En nuestros tiempos se comenta mucho que las generaciones actuales hemos perdido el sentido de la utopía, o sea, que hemos perdido los ideales, los grandes objetivos, las metas más sublimes que estén en nuestras posibilidades. El problema viene ocasionado porque la cultura actual está marcada por lo instantáneo, lo que nos dé resultados ya sin tener que esperar y esperar, es una manera diferente de vivir, todo es rápido o más aún meteórico, el tiempo ha tomado un ritmo marcado por la velocidad, donde pareciera que jamás lo vamos a poder alcanzar; por eso esta forma de vida nos va conduciendo a esperar que, si se van a hacer las cosas que se hagan ya, que, si tenemos un sueño, este se cumpla hoy. Los canales de televisión cuando inician un nuevo programa tiene solo una oportunidad para que consiga la audiencia que se fijaron, en caso de que la primera vez no logre las metas, entonces lo sacan del aire.

Con motivo del ambiente que vivimos y con el reto que tenemos de aprovechar todas las riquezas que tenemos en la cultura actual, a nosotros nos corresponde buscar la manera de sacarle jugo a tantas bondades que tenemos ahora, a conocer y asimilar todas las ventajas que nos ofrece la forma de ser del mundo de hoy. Para lograr dichas metas que hay en todo corazón humano, necesitamos volver a soñar,  tomarnos la vida en serio y bajarle a la velocidad con la que vivimos para que nos tomemos un tiempo de análisis para ponernos a pensar: ¿qué queremos? ¿a dónde vamos? Mientras más profundicemos en este plan de vida, más claro tendremos el objetivo de nuestra vida. Tratemos de recuperar la memoria de aquellos hombres que hicieron posible el cambio de la vida, los que tuvieron un sueño y trabajaron hasta dar su vida por ello.

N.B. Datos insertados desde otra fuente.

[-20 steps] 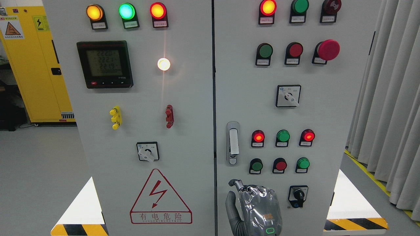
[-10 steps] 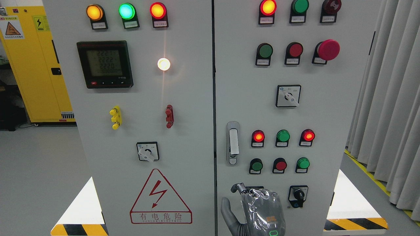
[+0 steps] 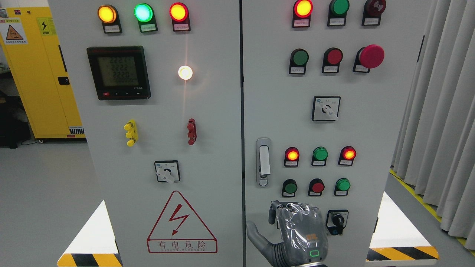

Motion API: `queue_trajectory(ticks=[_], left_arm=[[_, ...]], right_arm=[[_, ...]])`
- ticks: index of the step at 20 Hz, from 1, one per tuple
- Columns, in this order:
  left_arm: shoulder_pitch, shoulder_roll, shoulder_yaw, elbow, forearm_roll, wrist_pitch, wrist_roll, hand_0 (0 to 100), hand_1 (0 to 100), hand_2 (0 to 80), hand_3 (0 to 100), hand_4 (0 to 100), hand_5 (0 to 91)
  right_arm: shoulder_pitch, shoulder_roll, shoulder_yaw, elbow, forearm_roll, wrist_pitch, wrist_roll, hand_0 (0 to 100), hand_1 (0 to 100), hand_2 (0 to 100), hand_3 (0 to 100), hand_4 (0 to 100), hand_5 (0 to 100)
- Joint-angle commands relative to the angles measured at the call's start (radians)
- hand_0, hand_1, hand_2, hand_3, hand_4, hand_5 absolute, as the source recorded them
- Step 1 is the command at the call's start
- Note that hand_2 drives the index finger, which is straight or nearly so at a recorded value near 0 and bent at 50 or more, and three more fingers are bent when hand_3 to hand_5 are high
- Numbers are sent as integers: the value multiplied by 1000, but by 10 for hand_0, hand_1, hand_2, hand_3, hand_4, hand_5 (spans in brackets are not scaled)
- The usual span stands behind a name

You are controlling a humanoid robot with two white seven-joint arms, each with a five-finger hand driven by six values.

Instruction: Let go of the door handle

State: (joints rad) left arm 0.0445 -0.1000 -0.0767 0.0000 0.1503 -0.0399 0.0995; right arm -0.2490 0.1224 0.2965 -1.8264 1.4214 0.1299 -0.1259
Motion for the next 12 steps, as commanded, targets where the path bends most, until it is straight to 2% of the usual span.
queue_trajectory(ticks=[1,3,5,12], left_arm=[[0,-1,0,-15,0,0,0,120,556,0,0,0,0],[0,0,0,-15,0,0,0,120,556,0,0,0,0],[0,0,0,-15,0,0,0,120,556,0,0,0,0],[0,-1,0,-15,0,0,0,120,556,0,0,0,0]], right_arm=[[-70,-7,-25,-22,8,4,14,241,383,1000,1000,1000,1000],[-98,-6,-26,-16,25,5,22,240,391,1000,1000,1000,1000],[-99,-3,-26,-16,30,8,49,241,371,1000,1000,1000,1000],[-116,-4,-46,1,31,14,55,243,282,1000,1000,1000,1000]])
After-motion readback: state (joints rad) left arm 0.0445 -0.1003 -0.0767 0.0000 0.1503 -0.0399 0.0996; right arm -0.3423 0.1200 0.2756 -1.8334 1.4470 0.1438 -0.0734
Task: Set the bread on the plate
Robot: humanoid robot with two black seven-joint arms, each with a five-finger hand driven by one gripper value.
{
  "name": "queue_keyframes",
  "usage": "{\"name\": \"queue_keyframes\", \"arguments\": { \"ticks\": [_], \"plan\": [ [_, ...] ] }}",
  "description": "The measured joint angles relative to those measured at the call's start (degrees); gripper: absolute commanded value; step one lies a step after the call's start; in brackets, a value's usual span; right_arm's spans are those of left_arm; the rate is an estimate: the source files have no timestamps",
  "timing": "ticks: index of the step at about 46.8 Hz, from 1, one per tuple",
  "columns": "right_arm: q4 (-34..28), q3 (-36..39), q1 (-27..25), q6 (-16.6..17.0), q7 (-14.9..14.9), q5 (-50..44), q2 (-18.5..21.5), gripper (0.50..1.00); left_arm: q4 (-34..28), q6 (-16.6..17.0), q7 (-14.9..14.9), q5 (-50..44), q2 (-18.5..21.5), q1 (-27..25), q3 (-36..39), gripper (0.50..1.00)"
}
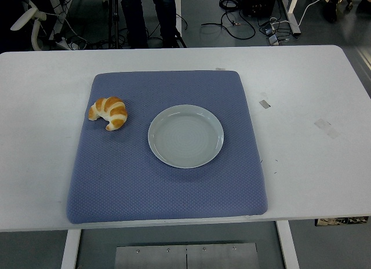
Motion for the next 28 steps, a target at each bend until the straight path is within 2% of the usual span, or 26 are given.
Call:
{"name": "queue_keyframes", "arguments": {
  "ticks": [11, 28],
  "plan": [
    [0.0, 0.0, -0.02, 0.0, -0.01, 0.0, 0.0, 1.0, -0.25, 0.05, -1.22, 1.69, -1.03, 0.63, 0.05, 0.983],
    [0.0, 0.0, -0.01, 0.0, -0.01, 0.0, 0.0, 1.0, -0.17, 0.1, -1.49, 2.84, -1.16, 0.63, 0.17, 0.983]
  ]
}}
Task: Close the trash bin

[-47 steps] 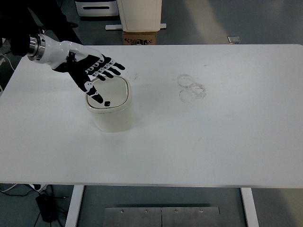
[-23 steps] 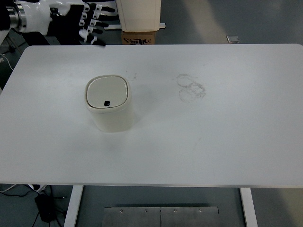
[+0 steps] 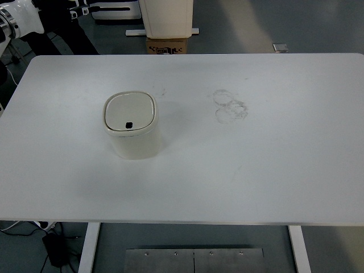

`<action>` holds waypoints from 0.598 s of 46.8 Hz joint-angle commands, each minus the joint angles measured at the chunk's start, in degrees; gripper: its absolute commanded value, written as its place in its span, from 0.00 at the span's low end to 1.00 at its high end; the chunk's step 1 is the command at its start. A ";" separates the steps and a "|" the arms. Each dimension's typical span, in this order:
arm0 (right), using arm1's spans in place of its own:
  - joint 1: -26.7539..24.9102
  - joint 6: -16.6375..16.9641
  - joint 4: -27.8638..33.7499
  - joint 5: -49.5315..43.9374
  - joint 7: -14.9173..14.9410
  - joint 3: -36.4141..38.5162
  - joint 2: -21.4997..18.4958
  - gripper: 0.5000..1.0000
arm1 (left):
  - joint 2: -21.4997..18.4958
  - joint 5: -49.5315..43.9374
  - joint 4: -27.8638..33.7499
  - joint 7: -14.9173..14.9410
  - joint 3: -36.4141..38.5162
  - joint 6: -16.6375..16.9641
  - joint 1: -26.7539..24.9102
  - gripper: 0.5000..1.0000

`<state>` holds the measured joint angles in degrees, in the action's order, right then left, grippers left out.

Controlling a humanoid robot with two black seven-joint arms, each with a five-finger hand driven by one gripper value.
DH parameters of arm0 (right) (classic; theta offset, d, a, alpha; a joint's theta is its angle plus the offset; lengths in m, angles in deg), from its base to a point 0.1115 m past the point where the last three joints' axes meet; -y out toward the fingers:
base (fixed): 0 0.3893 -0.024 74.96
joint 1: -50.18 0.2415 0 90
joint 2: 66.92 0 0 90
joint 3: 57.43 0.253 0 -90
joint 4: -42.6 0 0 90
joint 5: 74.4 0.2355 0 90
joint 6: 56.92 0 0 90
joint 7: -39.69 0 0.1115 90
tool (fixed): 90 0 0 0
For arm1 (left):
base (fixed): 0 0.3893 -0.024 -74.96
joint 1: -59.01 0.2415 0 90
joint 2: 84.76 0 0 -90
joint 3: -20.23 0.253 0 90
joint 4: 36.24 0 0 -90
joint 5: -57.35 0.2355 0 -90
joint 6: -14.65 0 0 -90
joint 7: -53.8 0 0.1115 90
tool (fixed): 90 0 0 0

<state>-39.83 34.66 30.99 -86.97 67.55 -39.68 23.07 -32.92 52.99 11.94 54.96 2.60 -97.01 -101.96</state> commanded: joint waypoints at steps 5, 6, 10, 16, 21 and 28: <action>0.01 0.00 0.01 0.00 0.00 0.00 0.00 0.98 | 1.15 -1.43 -4.93 -1.34 -7.14 -0.75 4.70 1.00; 0.01 0.00 0.01 0.00 0.00 0.00 0.00 0.98 | 1.41 -1.78 -5.55 -1.34 -7.94 -1.01 4.96 1.00; 0.01 0.00 0.01 0.00 0.00 0.00 0.00 0.98 | 2.81 -2.92 -8.53 -1.34 -9.96 -1.45 6.37 1.00; 0.01 0.00 0.01 0.00 0.00 0.00 0.00 0.98 | 7.38 -5.12 -13.90 -1.42 -12.16 -1.54 8.39 1.00; 0.01 0.00 0.01 0.00 0.00 0.00 0.00 0.98 | 10.20 -6.26 -17.41 -1.51 -14.44 -1.71 10.23 1.00; 0.01 0.00 0.01 0.00 0.00 0.00 0.00 0.98 | 14.42 -6.44 -20.67 -1.51 -19.36 -1.71 13.05 1.00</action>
<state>-39.81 34.66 30.99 -86.97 67.55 -39.68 23.07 -19.86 46.55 -8.23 53.44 -15.04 -98.79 -89.97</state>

En este año, en el que conmemoramos 50 años del asesinato de Luther King (04 de abril de 1968). Una de sus frases que más impactaron en el mundo fue: “Lo que me preocupa no es el grito de los malos. Es el silencio de los buenos. Más que la violencia de pocos, me asusta la omisión de muchos”. Él explicaba: “una persona que no descubrió nada por la que aceptaría morir, no está todavía lista para vivir”. También en esta semana millones de mujeres salieron a las calles de los Estados Unidos y de diferentes lugares del mundo para protestar contra Donald Trump, le pedían la igualdad de la mujer, que puedan tener más oportunidades de vida con la intención de superar la discriminación, el mal trato a las mujeres.

 

Luther-King dijo: “Tengo un sueño”. 

“Mi sueño es vivir en un mundo en el que mis hijos negros puedan andar de cabeza erguida y convivir de igual a igual con sus colegas blancos, (…) Sueño con un mundo en el que pueda ver a mis hijos juzgados por su personalidad y no por el color de su piel».

Conclusión: A lo largo de la historia de la humanidad siempre han surgido hombres que tienen un sueño para el bien de los hombres, en todos los tiempos sigue habiendo gente que alimenta ese ideal y se dispone a enfrentar todos obstáculos y desafíos para realizarlo. Nosotros los cristianos encontramos en los santos ha grandes hombres que tuvieron sueños, que se imaginaron que otro mundo podría ser posible, que la vida no todo el tiempo tenía que sea igual para ellos y para los demás; fue el ideal de vivir el Evangelio lo que los llevó a entregar su vida a los demás, a poner todos los dones que habían recibido de Dios al servicio de la causa que vislumbraron.  Los invito para que sigamos alimentando los sueños y creamos de verdad que sí podemos hacer algo, que no todo está perdido porque Jesucristo está con nosotros.